- Task brief -
Every line of the following records that includes "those" should be copied.

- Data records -
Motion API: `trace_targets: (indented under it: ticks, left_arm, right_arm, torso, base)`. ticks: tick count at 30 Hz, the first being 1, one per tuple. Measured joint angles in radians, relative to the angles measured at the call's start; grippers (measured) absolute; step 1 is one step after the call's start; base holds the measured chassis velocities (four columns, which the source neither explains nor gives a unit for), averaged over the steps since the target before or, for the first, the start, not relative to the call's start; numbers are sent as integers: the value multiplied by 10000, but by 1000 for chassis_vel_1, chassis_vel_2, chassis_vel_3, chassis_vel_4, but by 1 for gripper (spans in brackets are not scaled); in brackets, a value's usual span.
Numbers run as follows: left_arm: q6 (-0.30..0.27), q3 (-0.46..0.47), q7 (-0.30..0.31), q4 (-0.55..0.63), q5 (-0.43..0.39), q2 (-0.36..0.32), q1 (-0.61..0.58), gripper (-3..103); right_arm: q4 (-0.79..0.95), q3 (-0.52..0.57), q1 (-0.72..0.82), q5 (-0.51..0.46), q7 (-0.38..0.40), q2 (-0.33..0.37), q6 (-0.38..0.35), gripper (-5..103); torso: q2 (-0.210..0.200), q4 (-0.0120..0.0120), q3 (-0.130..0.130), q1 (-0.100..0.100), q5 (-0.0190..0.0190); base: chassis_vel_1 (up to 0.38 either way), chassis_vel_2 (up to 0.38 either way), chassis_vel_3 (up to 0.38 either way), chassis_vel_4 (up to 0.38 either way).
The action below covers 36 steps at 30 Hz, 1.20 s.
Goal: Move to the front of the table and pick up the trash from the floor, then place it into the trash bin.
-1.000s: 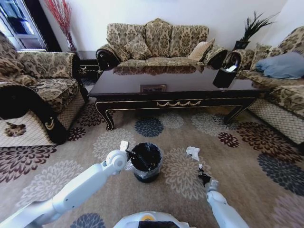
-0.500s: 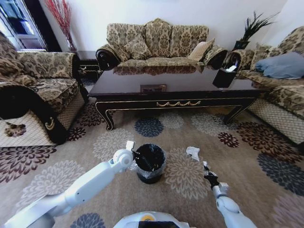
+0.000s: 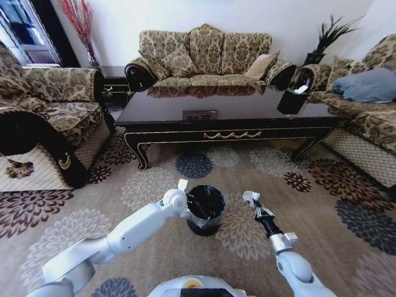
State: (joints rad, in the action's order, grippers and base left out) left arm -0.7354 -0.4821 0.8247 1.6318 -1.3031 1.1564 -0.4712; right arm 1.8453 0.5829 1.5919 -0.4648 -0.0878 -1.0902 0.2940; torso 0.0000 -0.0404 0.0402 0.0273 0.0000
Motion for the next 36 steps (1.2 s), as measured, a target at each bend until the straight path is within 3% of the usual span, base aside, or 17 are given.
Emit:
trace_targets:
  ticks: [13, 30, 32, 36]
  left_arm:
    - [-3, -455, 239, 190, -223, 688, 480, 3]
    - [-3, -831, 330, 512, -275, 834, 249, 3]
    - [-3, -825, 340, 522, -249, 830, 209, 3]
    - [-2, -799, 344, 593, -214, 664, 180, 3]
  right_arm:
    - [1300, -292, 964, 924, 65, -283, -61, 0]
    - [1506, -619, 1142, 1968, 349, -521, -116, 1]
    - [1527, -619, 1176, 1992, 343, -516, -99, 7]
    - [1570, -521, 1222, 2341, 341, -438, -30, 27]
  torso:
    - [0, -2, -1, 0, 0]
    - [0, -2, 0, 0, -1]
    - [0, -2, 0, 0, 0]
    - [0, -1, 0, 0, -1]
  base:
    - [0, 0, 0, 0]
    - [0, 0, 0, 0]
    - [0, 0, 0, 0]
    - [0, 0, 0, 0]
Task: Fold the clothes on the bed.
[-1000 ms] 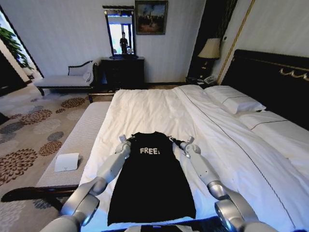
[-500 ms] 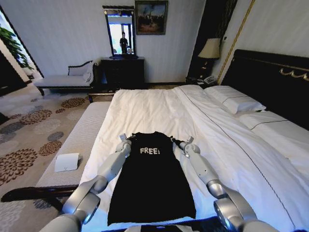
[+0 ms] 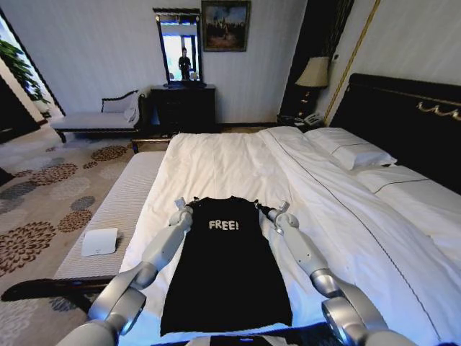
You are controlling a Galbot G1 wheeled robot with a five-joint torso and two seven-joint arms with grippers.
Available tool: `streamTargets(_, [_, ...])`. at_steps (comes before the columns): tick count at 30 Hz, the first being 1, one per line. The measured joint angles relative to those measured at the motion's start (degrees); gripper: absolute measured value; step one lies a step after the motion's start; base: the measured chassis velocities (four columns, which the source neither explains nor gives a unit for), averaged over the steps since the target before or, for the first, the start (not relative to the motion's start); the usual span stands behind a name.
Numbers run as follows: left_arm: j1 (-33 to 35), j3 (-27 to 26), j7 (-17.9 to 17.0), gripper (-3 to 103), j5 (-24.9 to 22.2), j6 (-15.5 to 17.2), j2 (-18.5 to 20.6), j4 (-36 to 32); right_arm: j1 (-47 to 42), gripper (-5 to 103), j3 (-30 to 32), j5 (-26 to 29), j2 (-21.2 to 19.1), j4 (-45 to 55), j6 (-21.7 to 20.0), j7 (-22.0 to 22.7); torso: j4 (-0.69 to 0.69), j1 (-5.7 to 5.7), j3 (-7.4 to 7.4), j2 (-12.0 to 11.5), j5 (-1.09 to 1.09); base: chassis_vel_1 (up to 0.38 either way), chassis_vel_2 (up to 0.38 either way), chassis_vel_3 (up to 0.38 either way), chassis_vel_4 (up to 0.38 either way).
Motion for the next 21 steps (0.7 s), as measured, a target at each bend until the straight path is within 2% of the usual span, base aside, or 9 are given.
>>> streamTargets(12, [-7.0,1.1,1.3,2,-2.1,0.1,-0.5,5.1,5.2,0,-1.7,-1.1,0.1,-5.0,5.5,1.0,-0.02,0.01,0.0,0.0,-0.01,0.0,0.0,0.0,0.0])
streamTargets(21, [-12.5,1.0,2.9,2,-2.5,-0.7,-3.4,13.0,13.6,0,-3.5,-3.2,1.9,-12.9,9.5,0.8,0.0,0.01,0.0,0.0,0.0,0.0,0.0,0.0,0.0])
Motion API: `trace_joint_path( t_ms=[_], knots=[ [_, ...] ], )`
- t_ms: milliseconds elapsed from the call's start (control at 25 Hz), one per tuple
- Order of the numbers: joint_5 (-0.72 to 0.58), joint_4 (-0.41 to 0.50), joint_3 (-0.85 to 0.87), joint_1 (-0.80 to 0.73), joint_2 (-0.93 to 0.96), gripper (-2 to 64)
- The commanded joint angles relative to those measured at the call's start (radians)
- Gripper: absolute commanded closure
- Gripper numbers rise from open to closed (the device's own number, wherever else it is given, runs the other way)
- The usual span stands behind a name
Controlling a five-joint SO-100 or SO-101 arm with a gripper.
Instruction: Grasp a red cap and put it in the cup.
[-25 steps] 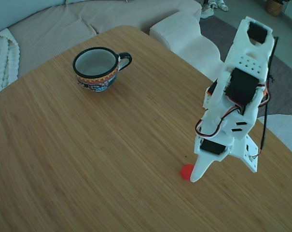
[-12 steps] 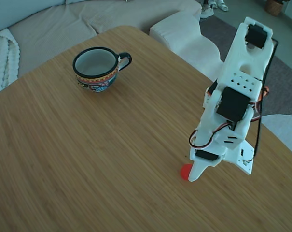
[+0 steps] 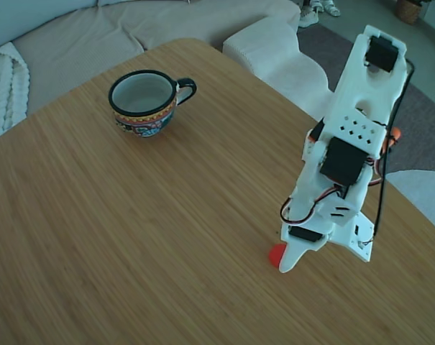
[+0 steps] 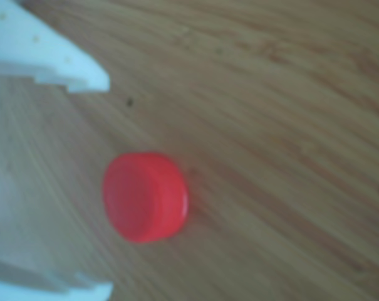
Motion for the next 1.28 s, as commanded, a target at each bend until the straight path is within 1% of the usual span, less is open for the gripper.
trace_joint_path(
  t_ms=[0, 80, 200, 320, 560, 840, 960, 1240],
  knots=[
    [-0.003, -0.003, -0.006, -0.005, 0.018, 19.4],
    [-0.003, -0.003, -0.006, -0.003, 0.021, 16.9],
    [-0.003, -0.006, -0.015, -0.003, 0.009, 16.8],
    [-0.003, -0.057, -0.003, -0.003, 0.008, 16.9],
    [0.002, -0.121, 0.006, -0.002, 0.009, 16.9],
    [-0.002, -0.127, 0.038, -0.003, 0.008, 16.9],
    [-0.002, -0.147, 0.055, -0.002, 0.009, 16.9],
    [-0.002, -0.147, 0.083, -0.002, 0.008, 16.9]
  ],
)
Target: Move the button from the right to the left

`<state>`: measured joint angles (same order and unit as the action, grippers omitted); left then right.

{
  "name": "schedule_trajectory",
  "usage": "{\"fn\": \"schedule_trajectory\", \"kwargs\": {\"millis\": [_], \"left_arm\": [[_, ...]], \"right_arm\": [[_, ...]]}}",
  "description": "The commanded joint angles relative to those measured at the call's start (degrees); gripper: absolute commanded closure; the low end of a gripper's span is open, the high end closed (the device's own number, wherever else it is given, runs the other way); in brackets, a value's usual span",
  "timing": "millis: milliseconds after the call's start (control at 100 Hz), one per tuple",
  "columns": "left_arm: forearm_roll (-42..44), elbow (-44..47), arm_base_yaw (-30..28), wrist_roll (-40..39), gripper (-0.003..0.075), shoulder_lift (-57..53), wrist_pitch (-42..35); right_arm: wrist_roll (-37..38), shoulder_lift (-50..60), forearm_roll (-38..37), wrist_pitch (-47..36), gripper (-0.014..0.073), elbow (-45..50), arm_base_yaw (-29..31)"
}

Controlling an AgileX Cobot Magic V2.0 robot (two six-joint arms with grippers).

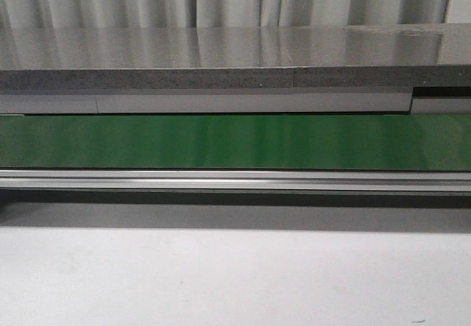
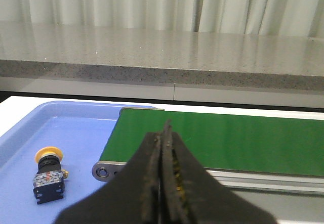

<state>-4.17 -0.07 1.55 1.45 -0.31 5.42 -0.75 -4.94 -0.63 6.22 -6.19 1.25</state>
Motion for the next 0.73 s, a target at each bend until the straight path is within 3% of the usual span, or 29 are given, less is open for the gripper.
{"fn": "schedule_trajectory", "kwargs": {"millis": [0,170,310,720], "left_arm": [[-0.07,2.60,-0.11,-0.49,0.0741,-1.79,-4.67],[-0.07,2.60,-0.11,-0.49,0.0741,-1.79,-4.67],[-0.07,2.60,-0.11,-0.49,0.0741,-1.79,-4.67],[-0.07,2.60,-0.11,-0.49,0.0741,-1.79,-4.67]], "right_arm": [[1.06,-0.46,-2.38,-9.21,0.0660,0.76,-0.66],[2.07,1.84,-2.48,-14.67,0.0660,6.90,-0.72],[2.19,6.80,-2.52,-10.11,0.0660,6.92,-0.72],[2.19,6.61,-2.47,-9.60,0.0660,6.92,-0.67]]}}
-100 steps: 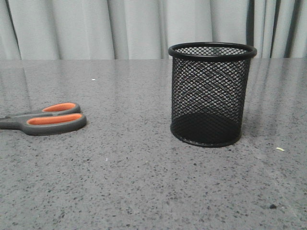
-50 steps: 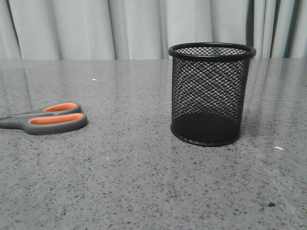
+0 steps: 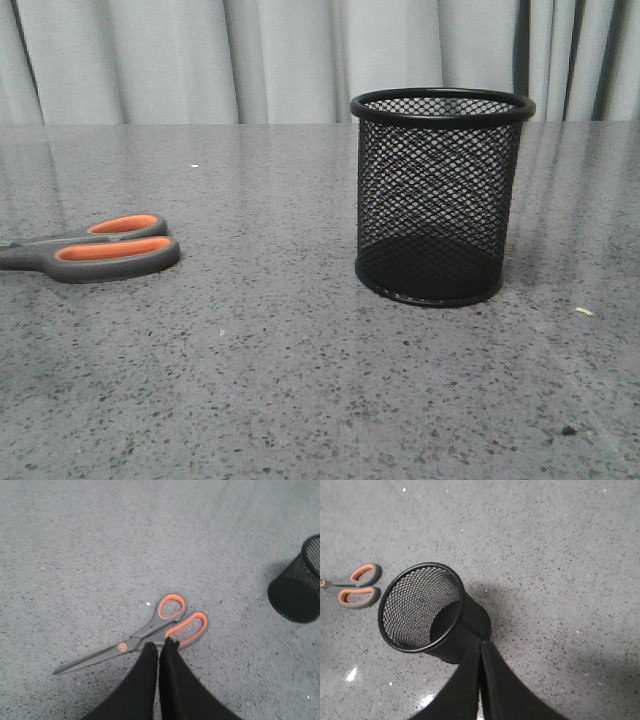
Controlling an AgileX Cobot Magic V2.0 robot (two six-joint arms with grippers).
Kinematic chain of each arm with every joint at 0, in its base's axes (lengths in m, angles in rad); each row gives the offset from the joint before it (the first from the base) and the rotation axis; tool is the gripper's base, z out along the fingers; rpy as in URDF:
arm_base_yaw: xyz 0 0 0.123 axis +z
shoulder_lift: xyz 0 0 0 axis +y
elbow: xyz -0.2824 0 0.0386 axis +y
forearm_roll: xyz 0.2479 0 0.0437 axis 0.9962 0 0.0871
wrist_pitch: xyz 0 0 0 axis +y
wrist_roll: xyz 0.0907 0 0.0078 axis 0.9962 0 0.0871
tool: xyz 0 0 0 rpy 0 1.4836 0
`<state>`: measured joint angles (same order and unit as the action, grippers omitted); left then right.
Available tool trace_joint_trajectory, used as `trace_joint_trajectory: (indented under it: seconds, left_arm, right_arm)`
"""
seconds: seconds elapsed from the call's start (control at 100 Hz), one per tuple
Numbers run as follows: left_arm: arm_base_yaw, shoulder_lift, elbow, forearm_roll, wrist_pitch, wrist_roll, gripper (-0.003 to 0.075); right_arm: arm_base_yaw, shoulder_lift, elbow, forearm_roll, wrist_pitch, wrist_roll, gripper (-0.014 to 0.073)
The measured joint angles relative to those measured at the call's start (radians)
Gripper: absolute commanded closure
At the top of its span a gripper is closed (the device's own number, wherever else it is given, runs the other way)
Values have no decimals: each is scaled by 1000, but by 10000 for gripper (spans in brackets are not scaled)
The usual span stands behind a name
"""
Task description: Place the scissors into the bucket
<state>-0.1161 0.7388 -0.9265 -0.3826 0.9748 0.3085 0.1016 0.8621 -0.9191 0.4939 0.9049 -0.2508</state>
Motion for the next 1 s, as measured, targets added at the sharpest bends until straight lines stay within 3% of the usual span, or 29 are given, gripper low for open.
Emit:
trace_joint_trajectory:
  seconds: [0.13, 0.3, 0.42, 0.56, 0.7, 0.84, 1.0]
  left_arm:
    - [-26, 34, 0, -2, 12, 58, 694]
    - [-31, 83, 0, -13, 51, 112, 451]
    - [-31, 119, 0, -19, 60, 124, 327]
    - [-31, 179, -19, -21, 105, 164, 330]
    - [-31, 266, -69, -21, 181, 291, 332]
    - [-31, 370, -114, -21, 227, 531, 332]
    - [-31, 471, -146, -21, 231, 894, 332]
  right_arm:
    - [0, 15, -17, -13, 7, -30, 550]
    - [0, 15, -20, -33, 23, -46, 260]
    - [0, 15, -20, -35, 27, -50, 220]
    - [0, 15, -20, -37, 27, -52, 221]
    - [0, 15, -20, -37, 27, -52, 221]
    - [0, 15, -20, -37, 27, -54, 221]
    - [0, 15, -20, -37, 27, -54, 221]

- Answer to the exercise -
Available tool: `streamTargets(_, [_, ...])`. at_steps (comes before the columns): tick count at 30 Hz, the first being 1, one per line. The measured joint angles relative to those measured at the motion's start (degrees); gripper: absolute measured value; step one lies a step after the motion's start; base: the measured chassis velocities (four columns, which the source neither explains nor gives a unit for), averaged over the steps since the target before or, for the first, the start (not relative to the motion's start); the usual span stands behind a name.
- The commanded joint angles relative to those measured at the call's start (radians)
  "description": "The commanded joint angles relative to those measured at the call's start (degrees); gripper: absolute commanded closure; the low end of a gripper's span is open, the high end closed (the device's own number, wherever else it is given, runs the other way); in brackets, a value's usual span",
The measured joint angles relative to those measured at the call's start (radians)

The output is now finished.